## [Task]
Produce the records below again, word for word, but stop after the line that contains "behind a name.".

## [Material to process]
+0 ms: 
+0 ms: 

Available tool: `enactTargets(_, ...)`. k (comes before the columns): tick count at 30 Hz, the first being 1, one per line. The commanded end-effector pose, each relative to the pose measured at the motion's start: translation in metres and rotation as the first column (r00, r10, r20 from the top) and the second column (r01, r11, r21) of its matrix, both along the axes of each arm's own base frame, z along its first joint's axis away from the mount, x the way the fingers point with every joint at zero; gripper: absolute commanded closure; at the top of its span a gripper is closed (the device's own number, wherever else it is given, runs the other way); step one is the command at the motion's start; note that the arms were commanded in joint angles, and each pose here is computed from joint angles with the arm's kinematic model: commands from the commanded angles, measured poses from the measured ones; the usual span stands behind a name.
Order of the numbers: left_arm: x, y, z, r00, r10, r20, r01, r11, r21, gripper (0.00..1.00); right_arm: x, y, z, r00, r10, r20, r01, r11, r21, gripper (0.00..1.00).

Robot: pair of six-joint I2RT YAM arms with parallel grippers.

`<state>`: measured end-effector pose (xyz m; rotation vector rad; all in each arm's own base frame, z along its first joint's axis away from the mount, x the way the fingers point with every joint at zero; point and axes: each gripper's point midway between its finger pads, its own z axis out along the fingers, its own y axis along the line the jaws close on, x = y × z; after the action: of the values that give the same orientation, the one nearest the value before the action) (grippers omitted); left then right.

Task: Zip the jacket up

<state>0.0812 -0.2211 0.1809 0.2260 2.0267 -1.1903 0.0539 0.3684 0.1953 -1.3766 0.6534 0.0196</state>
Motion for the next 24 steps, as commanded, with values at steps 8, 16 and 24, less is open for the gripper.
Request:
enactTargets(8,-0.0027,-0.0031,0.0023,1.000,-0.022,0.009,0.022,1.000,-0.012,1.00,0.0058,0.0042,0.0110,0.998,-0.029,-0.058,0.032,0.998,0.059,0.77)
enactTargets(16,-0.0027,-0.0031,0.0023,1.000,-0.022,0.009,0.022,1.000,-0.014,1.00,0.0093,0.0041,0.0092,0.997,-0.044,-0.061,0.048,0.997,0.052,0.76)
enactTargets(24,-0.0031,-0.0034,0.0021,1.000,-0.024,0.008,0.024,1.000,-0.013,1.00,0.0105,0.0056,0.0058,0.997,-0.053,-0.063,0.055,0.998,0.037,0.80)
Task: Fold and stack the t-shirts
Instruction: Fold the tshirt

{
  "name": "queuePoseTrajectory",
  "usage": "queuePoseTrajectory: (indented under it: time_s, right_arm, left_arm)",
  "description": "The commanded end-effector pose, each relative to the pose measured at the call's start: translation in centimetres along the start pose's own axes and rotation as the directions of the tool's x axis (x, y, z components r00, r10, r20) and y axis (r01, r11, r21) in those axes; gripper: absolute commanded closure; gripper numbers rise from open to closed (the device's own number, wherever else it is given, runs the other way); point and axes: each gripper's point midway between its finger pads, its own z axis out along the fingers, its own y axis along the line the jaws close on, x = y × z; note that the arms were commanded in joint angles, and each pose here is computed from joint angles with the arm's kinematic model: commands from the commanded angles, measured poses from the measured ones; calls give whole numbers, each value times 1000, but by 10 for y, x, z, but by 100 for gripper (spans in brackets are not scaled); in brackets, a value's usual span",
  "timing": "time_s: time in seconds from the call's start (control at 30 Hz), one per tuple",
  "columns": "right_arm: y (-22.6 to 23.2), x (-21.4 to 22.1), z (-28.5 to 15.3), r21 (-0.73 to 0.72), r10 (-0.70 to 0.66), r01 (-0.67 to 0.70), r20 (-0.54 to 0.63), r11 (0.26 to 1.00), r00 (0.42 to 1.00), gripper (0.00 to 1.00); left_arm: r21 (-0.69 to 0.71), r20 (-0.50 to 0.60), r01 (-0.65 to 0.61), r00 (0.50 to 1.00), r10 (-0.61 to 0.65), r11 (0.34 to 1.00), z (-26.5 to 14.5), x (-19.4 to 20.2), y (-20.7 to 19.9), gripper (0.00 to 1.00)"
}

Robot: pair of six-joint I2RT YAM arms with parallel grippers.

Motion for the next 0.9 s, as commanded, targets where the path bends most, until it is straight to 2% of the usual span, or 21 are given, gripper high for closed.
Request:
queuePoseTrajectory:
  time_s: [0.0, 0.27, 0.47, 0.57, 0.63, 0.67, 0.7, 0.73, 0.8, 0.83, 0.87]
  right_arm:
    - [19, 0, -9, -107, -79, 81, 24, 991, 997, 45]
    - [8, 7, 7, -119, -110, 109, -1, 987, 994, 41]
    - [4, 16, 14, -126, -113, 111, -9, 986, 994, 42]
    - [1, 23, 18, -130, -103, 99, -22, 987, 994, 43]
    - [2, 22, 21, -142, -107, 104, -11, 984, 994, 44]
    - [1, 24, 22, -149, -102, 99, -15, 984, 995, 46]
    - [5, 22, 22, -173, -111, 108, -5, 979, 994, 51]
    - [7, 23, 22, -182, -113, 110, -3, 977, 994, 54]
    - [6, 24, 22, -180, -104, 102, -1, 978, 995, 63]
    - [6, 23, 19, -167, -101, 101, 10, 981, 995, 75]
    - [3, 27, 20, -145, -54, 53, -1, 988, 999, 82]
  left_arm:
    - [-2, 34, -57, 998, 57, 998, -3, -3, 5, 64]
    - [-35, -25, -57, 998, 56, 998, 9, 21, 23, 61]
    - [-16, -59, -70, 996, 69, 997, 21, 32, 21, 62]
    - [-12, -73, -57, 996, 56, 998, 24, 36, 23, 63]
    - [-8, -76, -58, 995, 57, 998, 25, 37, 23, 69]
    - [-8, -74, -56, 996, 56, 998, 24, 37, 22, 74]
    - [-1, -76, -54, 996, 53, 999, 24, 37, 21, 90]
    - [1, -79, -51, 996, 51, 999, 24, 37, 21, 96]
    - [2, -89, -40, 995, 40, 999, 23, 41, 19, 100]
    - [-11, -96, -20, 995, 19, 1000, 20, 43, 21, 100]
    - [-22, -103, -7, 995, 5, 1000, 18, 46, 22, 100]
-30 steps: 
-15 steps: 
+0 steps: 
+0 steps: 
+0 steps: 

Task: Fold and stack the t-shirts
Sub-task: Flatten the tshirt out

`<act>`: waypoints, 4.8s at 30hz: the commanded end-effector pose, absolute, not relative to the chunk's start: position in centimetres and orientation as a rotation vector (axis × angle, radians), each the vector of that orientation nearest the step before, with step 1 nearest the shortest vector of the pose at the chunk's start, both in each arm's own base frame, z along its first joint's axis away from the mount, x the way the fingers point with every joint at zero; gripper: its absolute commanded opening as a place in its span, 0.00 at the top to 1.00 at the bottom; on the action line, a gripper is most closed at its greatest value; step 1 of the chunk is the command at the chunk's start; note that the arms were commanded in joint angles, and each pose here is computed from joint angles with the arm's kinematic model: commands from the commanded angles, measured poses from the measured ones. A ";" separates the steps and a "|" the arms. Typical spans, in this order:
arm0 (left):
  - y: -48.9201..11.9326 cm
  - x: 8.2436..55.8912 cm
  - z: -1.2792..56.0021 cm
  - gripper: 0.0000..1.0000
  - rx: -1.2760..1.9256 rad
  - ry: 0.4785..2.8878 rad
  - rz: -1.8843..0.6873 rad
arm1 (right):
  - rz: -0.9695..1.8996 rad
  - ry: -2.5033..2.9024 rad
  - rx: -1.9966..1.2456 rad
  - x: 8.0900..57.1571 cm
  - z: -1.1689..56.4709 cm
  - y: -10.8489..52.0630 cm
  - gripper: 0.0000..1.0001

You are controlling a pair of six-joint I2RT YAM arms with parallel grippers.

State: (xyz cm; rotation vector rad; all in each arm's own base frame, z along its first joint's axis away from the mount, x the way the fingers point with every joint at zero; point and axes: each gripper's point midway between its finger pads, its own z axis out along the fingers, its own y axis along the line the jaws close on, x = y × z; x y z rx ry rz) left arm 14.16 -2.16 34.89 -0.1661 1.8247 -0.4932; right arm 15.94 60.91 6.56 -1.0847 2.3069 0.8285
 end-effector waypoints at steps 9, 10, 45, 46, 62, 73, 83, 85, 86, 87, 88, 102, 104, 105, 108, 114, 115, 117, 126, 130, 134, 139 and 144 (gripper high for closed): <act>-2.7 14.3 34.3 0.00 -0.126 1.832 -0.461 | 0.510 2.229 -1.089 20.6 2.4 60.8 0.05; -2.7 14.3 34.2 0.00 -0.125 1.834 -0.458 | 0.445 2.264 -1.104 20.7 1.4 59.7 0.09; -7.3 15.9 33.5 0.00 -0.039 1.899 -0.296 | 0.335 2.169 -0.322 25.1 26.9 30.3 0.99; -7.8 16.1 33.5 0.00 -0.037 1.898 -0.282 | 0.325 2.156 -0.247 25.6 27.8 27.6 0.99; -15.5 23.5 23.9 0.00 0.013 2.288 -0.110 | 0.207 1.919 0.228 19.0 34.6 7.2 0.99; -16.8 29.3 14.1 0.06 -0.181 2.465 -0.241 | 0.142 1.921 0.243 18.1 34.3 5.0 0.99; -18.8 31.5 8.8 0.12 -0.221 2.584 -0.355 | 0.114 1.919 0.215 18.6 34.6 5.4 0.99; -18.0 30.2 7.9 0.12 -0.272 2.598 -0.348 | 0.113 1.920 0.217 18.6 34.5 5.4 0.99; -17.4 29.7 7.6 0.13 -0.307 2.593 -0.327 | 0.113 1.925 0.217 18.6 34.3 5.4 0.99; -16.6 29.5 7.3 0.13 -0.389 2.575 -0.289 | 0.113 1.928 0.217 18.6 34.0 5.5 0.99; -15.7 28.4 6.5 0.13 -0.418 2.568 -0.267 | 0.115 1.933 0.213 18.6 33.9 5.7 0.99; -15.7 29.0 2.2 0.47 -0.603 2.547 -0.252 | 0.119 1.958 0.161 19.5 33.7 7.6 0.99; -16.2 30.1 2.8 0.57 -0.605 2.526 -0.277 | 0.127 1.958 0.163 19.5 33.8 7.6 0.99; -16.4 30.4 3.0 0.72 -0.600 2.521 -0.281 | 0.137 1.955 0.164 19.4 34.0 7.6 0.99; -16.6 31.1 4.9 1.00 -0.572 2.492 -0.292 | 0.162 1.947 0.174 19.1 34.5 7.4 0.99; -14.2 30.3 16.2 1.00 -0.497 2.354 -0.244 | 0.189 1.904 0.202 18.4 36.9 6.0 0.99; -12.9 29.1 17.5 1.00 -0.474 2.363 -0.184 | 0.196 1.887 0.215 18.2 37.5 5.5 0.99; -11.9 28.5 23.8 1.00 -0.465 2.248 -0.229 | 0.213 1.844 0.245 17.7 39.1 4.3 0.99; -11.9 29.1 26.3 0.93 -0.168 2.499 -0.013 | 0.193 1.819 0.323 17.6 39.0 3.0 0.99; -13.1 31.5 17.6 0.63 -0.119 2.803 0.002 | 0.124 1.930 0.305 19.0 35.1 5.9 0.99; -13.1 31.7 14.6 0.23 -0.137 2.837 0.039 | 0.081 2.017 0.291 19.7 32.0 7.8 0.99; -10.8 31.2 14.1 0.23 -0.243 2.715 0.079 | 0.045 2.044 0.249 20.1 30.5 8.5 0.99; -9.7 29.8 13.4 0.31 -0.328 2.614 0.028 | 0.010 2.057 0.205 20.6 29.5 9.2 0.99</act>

## [Result of the exercise]
+0 ms: 
+0 ms: 

Available tool: `enactTargets(_, ...)`. k (comes before the columns): tick count at 30 Hz, the first being 1, one per line. The commanded end-effector pose, each relative to the pose measured at the motion's start: translation in metres and rotation as the first column (r00, r10, r20 from the top) and the second column (r01, r11, r21) of its matrix, both along the axes of each arm's own base frame, z along its first joint's axis away from the mount, x the way the fingers point with every joint at zero; gripper: absolute commanded closure; at the top of its span a gripper is closed (the device's own number, wherever else it is given, runs the other way); step one is the command at the motion's start; note that the arms were commanded in joint angles, and each pose here is computed from joint angles with the arm's kinematic model: commands from the commanded angles, measured poses from the measured ones; the usual span stands behind a name.

There is no more to the output, and the exercise is done.